Data excerpt >>
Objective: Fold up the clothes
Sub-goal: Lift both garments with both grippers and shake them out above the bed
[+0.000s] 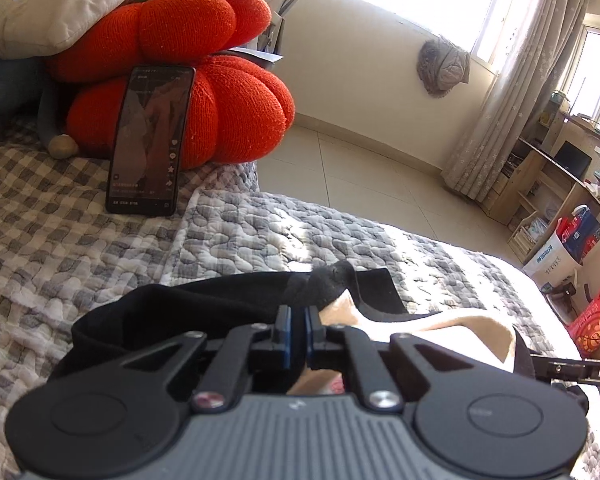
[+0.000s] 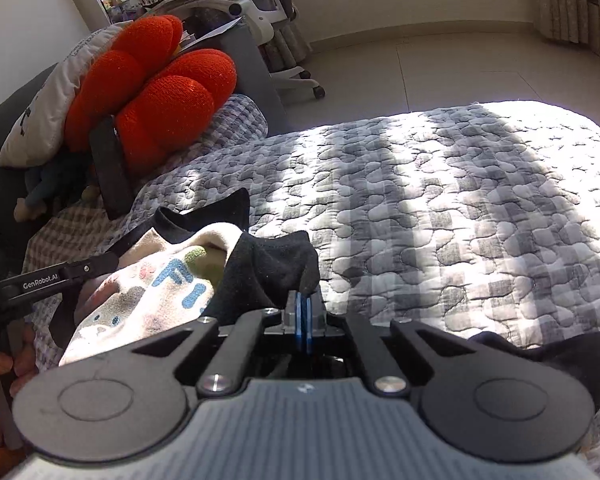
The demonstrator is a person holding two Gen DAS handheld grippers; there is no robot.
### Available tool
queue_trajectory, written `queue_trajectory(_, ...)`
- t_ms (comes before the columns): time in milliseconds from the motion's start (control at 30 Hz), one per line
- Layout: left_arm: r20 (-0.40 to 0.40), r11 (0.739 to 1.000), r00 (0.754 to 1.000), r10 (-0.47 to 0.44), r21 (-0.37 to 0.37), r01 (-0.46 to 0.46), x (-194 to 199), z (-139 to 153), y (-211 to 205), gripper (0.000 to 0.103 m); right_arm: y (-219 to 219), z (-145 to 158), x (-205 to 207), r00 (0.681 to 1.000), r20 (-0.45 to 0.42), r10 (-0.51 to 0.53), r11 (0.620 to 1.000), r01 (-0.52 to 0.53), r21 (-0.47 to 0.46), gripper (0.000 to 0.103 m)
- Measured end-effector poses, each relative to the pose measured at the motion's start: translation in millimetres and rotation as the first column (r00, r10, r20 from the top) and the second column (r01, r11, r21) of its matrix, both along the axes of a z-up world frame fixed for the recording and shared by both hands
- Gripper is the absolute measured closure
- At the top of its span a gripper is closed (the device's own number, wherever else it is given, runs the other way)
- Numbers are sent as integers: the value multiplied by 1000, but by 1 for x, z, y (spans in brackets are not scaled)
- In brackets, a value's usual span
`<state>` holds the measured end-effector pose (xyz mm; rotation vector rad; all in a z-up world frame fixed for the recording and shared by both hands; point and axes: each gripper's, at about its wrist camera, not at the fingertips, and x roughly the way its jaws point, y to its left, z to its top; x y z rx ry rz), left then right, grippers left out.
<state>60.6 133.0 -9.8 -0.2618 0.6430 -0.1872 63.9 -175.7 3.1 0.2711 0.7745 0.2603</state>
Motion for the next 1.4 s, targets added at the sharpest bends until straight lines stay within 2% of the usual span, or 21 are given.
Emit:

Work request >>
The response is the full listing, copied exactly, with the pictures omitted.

Exercise response >>
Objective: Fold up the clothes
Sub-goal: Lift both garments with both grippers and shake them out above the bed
[+0.000s] 
[+0.000s] 
The demonstrator is a person holding two Gen DAS handheld grippers; there is no robot.
### Available tool
queue_trajectory, written `queue_trajectory(_, ...)`
- t_ms (comes before the columns): time in milliseconds from the motion's start (control at 30 Hz), one per line
- Layout: left_arm: r20 (-0.40 to 0.40), r11 (0.739 to 1.000), r00 (0.754 to 1.000), r10 (-0.47 to 0.44), r21 (-0.37 to 0.37), r01 (-0.46 to 0.46), x (-194 to 199), z (-139 to 153), y (-211 to 205), gripper (0.000 to 0.103 m); right_arm: y (-219 to 219), z (-145 to 158), x (-205 to 207), r00 (0.681 to 1.000), r20 (-0.45 to 0.42), r10 (-0.51 to 0.53), r11 (0.620 to 1.000), r01 (-0.52 to 0.53), r21 (-0.47 to 0.46), gripper (0.000 to 0.103 m)
- Measured end-effector poses, each relative to the pose measured at the motion's start: translation in millimetres and rotation as the first column (r00, r10, r20 from the top) and the second column (r01, r11, r21) of its matrix, both along the axes of a z-up world frame fixed for the recording and shared by both hands
- Gripper is the absolute measured closure
- At the top of its span a gripper is closed (the device's own number, wherever else it is given, runs the other way)
- Numbers are sent as integers: the value multiplied by 1000, but by 1 for x, z, y (spans in brackets are not scaled)
- In brackets, a value's usual span
`<state>` holds the measured end-effector pose (xyz mm; rotation vector rad; all in a z-up world frame fixed for the recording and shared by both hands; point and axes: each gripper's, at about its wrist camera, not at the fingertips, and x roughly the way its jaws point, y to its left, z to its top; x y z rx ry rz), left then right, grippers left out.
<state>60.6 133.0 -9.8 -0.2618 0.6430 -0.1872 63.9 -175.7 3.1 0.2711 0.7745 0.2603</state>
Motion for the next 1.4 s, targets added at the sharpest bends until straight lines stay within 2% of the usual span, or 21 are given.
Emit:

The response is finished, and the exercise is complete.